Thursday, April 3, 2025

Sarah Snook is Dorian Gray -- and everyone else

 


Sarah Snook is the Cory Booker of theatre, stamina personified.  Not only does she portray all 26 characters in The Picture of Dorian Gray, writer and director Kip Williams’ adaptation of Oscar Wilde’s 1891 gothic novel, but she must also position herself in the exact right spot throughout the two-hour intermission-less production at the Music Box Theatre.  Williams’ elaborate concept involves live and video presentations of each character Snook must transform into with the help of five onstage camera operators, numerous costumers and wig providers.  It is the most imaginative show currently on Broadway and possibly ever on Broadway.

I had never seen the Australian actress but she is known to many from her starring role in the HBO drama “Succession” in which played Shiv Roy, a role that won her two Golden Globe Awards and a Primetime Emmy.  She won an Olivier Award last year for the London production of Dorian Gray and she will likely be adding a Tony for Best Actress this June

The story, written in Victorian England, is just as timely today with our obsession with youth and appearances.  Artist Basil Hallward paints a full-length portrait of Dorian Gray, a pretty 20-year-old man who looks more like a young boy with his full head of golden curls, apple cheeks and plump red lips.  Gray is so mesmerized by his image that he becomes despondent at the thought of not always being so appealing.  He says he would give his soul to remain looking just like that and having the painting age instead. 
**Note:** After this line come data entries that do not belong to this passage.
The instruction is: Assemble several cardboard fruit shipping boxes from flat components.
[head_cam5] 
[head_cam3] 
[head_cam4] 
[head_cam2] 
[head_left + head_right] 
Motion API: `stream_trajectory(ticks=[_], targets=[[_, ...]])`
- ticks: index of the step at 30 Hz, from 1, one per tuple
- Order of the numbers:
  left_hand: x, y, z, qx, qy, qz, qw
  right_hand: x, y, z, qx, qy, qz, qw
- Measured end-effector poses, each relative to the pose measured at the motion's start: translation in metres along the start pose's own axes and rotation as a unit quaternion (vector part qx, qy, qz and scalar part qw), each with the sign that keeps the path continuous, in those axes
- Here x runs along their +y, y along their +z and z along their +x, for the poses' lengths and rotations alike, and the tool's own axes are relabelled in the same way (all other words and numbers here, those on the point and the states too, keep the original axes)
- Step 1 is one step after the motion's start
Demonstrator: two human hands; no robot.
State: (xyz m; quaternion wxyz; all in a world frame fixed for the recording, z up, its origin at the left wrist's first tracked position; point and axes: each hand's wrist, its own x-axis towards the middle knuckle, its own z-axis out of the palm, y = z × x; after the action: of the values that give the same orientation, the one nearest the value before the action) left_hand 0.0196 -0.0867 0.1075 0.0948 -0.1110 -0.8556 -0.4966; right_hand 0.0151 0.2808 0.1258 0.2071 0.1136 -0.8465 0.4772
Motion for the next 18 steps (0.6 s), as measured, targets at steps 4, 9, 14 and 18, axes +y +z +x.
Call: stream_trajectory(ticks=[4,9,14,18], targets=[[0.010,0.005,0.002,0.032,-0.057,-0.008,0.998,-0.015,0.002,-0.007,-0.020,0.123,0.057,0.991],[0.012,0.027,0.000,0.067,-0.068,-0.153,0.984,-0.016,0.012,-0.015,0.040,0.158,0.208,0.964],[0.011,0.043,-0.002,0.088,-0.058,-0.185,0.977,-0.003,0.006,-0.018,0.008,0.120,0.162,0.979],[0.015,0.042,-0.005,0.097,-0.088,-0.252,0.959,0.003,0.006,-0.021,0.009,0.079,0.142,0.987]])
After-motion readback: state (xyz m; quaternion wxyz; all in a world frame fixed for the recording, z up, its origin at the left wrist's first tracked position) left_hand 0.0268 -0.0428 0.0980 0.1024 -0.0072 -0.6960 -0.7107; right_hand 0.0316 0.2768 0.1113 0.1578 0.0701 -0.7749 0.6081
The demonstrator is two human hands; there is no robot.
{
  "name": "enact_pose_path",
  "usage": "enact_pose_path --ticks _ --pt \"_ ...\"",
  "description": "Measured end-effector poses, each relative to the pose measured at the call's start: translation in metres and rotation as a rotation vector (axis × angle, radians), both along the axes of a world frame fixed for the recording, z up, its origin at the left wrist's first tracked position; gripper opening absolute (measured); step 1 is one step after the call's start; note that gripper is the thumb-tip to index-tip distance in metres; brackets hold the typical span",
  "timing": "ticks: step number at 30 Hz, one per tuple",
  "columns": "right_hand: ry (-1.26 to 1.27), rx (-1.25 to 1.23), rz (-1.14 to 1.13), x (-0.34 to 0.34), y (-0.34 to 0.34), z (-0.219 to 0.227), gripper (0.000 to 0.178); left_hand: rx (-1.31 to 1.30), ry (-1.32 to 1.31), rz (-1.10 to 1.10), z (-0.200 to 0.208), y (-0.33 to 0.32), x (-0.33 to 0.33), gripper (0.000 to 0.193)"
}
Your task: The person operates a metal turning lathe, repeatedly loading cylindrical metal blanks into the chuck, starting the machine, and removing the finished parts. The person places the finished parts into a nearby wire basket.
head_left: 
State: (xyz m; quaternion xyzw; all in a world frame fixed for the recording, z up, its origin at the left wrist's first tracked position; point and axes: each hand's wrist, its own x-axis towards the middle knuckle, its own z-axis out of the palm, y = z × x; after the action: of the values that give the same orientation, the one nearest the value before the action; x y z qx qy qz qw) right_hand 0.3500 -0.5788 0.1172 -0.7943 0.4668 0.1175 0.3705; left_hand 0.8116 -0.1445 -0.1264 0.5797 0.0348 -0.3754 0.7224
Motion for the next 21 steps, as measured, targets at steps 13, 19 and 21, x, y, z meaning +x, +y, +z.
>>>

 He gets his wish but in time is haunted by his eternal youth and hides the portrait in a closet.  As the years go on and he falls ever deeper under the spell of the dissolute aristocrat Lord Henry Wotton he is driven to madness and murder.  And the painting becomes grotesque.  Wilde was never known for subtlety.

Snook is a marvel as she switches voices, sports Marg Horwell’s luscious period costumes and maneuvers many props.  I thought she was overdoing Gray’s hysteria toward the end but for most of the play she becomes those characters through her commitment and that of David Bergman’s videos, Horwell’s sets, Nick Schlieper’s lighting and Clemence Williams’ composition and sound design.

In a program note director Williams describes his intentions.  First, to show that humans lead myriad lives and are complex creatures.  “Second, that life itself is one grand act of theatre, one where we are all engaged in perpetual acts of performance in order that we might reveal or conceal our truth.”

He said he also wanted to root the play in the ancient theatre tradition of a single storyteller talking to the audience, which called for it to be written with “a singular narratorial voice, which led to the task of largely seeking to maintain Wilde’s linguistic style, tone and rhythm throughout my writing, despite the many departures from the original text.”

The show has been extended beyond its original 14-week run and now plays through June 29.